8. Tableau Preferences (.tps)

This is a handy little file that lets you customize your Tableau environment. Its most popular use is for creating custom color palettes. By editing this file (found in your My Tableau Repository folder), you can add your company's brand colors to Tableau, making them easily accessible in any workbook you build.

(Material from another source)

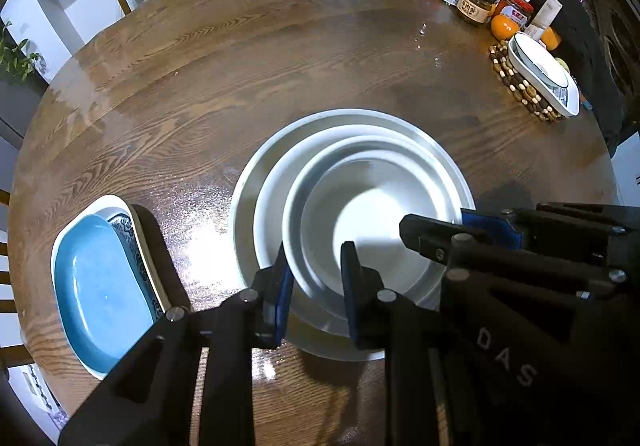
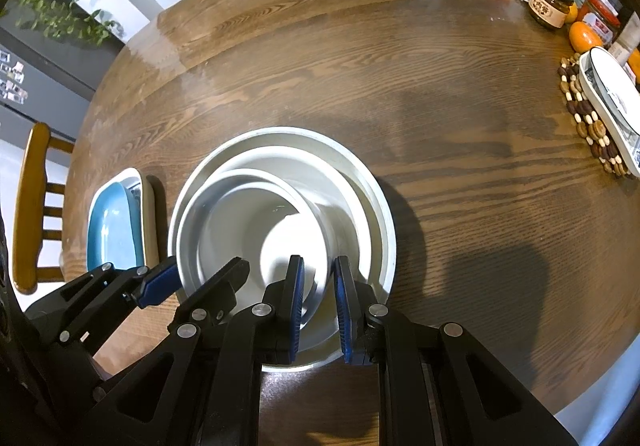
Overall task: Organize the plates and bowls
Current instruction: 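Lower the ramekin into the medium bowl and open the right gripper, then withdraw both grippers and reposition them at the nested white bowls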
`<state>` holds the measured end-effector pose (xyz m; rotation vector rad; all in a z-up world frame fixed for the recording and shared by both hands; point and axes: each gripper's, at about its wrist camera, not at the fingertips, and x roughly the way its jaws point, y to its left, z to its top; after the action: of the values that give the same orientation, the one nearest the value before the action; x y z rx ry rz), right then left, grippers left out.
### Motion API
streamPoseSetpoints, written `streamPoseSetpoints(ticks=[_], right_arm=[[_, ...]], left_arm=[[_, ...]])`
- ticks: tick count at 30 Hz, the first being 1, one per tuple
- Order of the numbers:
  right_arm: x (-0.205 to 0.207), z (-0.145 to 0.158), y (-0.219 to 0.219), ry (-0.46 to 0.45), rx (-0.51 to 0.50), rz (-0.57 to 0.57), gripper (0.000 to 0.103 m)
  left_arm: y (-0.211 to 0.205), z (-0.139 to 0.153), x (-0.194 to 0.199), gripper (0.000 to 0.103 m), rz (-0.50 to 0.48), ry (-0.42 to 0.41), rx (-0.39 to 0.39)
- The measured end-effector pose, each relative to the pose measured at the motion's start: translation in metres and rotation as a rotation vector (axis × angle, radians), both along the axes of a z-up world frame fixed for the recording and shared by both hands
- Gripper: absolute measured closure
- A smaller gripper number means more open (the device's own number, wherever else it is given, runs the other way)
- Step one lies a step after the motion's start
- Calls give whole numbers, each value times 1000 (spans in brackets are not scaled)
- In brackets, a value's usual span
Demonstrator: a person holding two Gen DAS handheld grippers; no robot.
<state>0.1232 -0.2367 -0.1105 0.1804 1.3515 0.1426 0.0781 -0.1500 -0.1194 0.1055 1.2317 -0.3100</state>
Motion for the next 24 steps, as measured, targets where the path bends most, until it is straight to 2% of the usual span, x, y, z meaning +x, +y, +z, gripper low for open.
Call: streamPoseSetpoints(ticks=[9,14,22,24], right_arm=[[-2,9,-4,-34,17,-6,86],[-5,24,-8,-75,44,-12,86],[-8,45,-13,-134,50,-26,86],[-9,48,-15,-140,52,-30,86]], left_arm=[[3,5,-3,78,6,-16,-15],[6,14,-6,65,20,-29,-40],[4,38,-16,61,-1,-112,-59],[4,43,-19,56,0,-133,-58]])
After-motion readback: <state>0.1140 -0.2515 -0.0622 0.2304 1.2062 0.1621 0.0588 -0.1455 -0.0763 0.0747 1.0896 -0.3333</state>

For example, to add a simple custom palette, you would add the following XML to your .tps file:

<?xml version='1.0'?>
<workbook>
    <preferences>
        <color-palette name="My Brand Colors" type="regular">
            <color>#1A3A54</color> 
            <color>#66C2A5</color>
            <color>#FC8D62</color>
            <color>#8DA0CB</color>      
        </color-palette>
    </preferences>
</workbook>

Final Thoughts

Understanding these different file formats unlocks a new level of efficiency in Tableau. It makes collaboration easier, streamlines workflows, and avoids the frustrating "can't connect to data" errors that happen when sharing the wrong file type. At its core, remember that .twb is the instruction sheet while .twbx is the complete, shippable product.